Contra crimes, Fortaleza testa torres de vigilância nos bairros mais violentos

Bruno Ribeiro

Em Fortaleza

  • Jarbas Oliveira/Estadão Conteúdo

    Uma delas torres fica na avenida Castelo de Castro, no bairro Jangurussu, a menos de um quilômetro do Castelão

    Uma delas torres fica na avenida Castelo de Castro, no bairro Jangurussu, a menos de um quilômetro do Castelão

Com 140 assassinatos confirmados apenas entre os dias 1º e 28 deste mês - 14 em uma única chacina -, a prefeitura de Fortaleza se prepara para instalar torres de vigilância nos bairros mais violentos da capital cearense. Operadas em parceria entre a gestão municipal e a Polícia Militar, são estruturas de concreto e vidro que se erguem na altura do telhado das casas e concentrarão imagens de segurança da cidade, para tentar melhorar o policiamento e frear a onda de homicídios.

Duas das torres estão com obras civis em fase final. Uma delas fica na avenida Castelo de Castro, no bairro Jangurussu, a menos de um quilômetro do Castelão, o estádio de Fortaleza usado na Copa do Mundo. Ali, a estrutura é vista com um misto de desconfiança e até de gozação por parte da população.

"Eles colocaram essa base (da polícia) na avenida! Deveriam ter colocado no meio do bairro, onda as vezes sai tiro. Aqui, não precisa", diz uma comerciante de 37 anos, que trabalha na avenida, perto do conjunto. "Olha, alguma coisa eles têm de fazer, porque a coisa aqui está feia. Mas não sei se isso ajuda, não", comenta outro comerciante, de 56 anos, um ambulante que também mora e trabalha no entorno.

A estudante Evelliny Branco, de 18 anos, diz que roubaram sua primeira moto no bairro, mas só fez registro do roubo no dia seguinte. "Os meninos estavam armados. Na hora, dei um grito e falei 'Moço, ainda estou pagando'. Se tivesse chegado a polícia na hora, acho até que ia ser pior. Ia ter tiroteio", diz a jovem. "Mas se a bandidagem sabe que está cheio de polícia, eles não roubam, não é?" Ela diz não ter opinião formada sobre a nova torre do bairro. "Tem tido muita polícia ali, e isso é bom", afirma.

O nome oficial de cada torre é Célula de Proteção Cidadã. Ela é uma das ações de um Plano Municipal de Proteção Urbana tocado pela prefeitura (o vice-prefeito da cidade, Moroni Torgan, é um delegado da Policia Federal filiado ao DEM, que já ocupou cargo de deputado federal). Em março, ele apresentou o plano a vereadores, prometendo 15 torres. É um projeto já atrasado. A promessa era inaugurar a primeira torre em janeiro. Agora, a primeira inauguração está marcada para a segunda quinzena de fevereiro e, até abril, serão cinco estruturas como essa.
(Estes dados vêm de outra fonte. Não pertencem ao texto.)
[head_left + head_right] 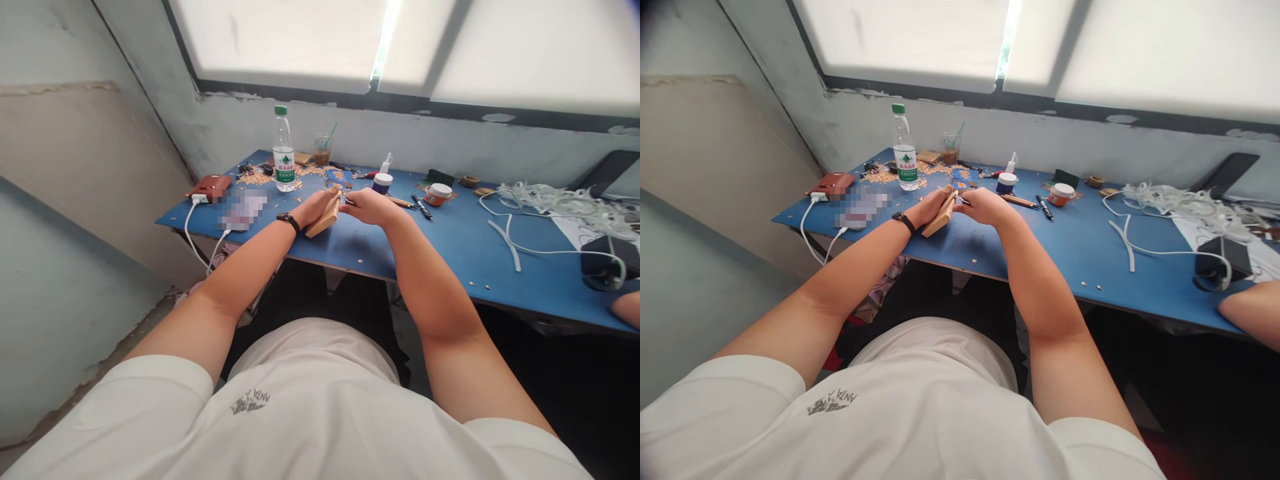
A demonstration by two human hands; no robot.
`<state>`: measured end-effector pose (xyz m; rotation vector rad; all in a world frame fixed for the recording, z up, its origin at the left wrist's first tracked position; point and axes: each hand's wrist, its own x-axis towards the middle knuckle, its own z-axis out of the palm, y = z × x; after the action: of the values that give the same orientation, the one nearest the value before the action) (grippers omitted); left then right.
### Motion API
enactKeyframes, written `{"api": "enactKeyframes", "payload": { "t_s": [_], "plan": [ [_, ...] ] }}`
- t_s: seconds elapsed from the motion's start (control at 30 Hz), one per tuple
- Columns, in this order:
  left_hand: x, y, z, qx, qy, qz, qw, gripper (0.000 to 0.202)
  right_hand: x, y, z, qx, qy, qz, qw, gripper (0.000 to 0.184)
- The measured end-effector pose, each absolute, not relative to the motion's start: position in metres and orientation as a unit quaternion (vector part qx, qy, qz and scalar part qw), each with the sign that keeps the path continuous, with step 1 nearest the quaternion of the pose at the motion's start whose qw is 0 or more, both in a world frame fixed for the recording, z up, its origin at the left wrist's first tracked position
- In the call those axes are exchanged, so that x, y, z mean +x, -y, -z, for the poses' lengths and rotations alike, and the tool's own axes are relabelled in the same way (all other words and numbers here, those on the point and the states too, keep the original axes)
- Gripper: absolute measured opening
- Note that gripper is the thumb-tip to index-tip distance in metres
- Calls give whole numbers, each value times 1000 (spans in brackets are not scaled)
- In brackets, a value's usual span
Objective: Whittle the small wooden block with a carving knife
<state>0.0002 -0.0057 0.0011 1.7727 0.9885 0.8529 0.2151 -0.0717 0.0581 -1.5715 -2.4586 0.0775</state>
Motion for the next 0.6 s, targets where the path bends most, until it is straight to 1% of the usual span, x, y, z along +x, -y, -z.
{"api": "enactKeyframes", "payload": {
  "t_s": [0.13,0.3,0.43,0.53,0.6],
  "plan": [
    [-2,9,-3,746,-387,-344,418,72,217,67,-56,-552,825,-39,115,45],
    [-2,15,-8,749,-377,-340,425,78,219,60,-52,-585,797,-53,142,54],
    [2,12,-8,737,-383,-350,433,80,218,58,-51,-616,775,-53,132,65],
    [3,4,-5,733,-393,-365,420,80,217,58,-51,-632,763,-58,124,73],
    [1,-1,-3,734,-399,-372,405,81,215,58,-50,-624,769,-62,127,73]
  ]
}}
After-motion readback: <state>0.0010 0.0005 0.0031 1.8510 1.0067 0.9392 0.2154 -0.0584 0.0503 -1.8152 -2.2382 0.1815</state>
O acesso à unidade de Jangurussu foi franqueado por PMs que já usam o lugar como base. Não é possível ver mais do que uma quadra de distância do local. "Eles vão instalar as câmaras e a gente vai monitorar daqui. Vão instalar as TVs na semana que vem", diz um dos PMs. "Não é para vigiar pela janela", brinca o PM. O receio dos policiais, entretanto, é que criminosos comecem a danificar as câmeras, que ficarão em pontos mais violentos.

Segundo informações da prefeitura, Torgan prometeu que cada torre terá 60 agentes, sendo 40 guardas civis municipais e 20 policiais militares. A segunda estrutura mais acelerada fica na Rua dos Holandeses, na Barra do Ceará.

Silêncio

Dúvidas básicas da proposta, entretanto, ainda ficaram sem resposta. A reportagem pediu entrevista com um porta-voz da Secretaria Municipal de Segurança Cidadã, mas ninguém explicou o projeto. No material de divulgação da prefeitura, disponível na internet, não há informações sobre os custos do projeto, sobre os estudos que indicaram a eventual eficácia das torres no patrulhamento nem o número de câmeras de vigilância que seriam integrados às estruturas.
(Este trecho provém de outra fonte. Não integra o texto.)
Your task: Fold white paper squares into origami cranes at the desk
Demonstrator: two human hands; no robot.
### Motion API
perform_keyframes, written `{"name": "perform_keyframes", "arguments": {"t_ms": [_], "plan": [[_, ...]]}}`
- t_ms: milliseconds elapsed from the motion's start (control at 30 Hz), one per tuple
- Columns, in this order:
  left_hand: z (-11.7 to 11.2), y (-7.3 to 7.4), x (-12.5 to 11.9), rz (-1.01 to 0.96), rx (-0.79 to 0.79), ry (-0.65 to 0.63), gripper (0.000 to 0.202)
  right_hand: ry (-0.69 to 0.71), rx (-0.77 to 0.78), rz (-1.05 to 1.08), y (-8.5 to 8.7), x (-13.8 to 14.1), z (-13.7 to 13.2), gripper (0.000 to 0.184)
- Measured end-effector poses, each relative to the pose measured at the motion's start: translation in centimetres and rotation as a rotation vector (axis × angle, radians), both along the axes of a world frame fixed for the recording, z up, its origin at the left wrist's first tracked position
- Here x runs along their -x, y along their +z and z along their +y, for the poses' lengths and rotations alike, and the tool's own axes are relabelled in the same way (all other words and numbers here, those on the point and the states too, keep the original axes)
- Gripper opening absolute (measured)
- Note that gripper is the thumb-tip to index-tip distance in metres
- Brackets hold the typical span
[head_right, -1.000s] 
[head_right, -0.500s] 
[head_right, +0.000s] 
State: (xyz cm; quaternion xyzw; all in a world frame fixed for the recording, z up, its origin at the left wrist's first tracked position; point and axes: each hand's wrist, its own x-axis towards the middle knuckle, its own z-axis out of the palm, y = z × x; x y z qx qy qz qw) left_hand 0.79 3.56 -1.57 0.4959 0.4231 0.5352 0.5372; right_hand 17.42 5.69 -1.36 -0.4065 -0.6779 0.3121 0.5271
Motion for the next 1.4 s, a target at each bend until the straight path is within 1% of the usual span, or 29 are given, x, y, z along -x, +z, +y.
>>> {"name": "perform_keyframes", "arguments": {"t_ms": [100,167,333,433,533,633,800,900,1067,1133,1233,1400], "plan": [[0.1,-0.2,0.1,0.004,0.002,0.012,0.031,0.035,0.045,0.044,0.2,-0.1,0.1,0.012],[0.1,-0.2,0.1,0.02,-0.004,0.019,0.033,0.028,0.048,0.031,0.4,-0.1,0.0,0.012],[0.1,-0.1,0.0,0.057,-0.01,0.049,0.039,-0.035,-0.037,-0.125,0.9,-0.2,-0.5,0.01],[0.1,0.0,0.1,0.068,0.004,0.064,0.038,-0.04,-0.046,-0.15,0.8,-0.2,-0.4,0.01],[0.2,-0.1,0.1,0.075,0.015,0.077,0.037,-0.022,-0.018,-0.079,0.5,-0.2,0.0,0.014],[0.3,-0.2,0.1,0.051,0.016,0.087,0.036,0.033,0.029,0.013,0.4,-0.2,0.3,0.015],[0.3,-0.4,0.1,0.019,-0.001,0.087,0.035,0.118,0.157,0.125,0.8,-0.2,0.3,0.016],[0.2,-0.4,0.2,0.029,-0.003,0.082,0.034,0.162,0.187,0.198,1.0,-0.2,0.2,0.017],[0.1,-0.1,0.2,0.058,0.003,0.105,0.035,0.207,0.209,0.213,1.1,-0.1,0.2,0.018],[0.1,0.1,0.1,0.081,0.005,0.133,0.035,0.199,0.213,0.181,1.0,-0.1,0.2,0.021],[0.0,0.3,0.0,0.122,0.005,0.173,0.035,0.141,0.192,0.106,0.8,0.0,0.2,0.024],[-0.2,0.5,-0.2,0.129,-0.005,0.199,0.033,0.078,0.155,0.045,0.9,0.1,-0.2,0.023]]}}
Também não foram fornecidas explicações sobre a escolha dos bairros que receberão o programa. Cajazeiras, cenário da chacina do último fim de semana e área tida pela população como reduto da facção Comando Vermelho (CV) na cidade, por exemplo, não aparece no material de divulgação. O crime teria sido cometido por integrantes da rival Guardiões do Estado. A polícia investiga o caso. Cinco suspeitos foram presos. As informações são do jornal "O Estado de S. Paulo".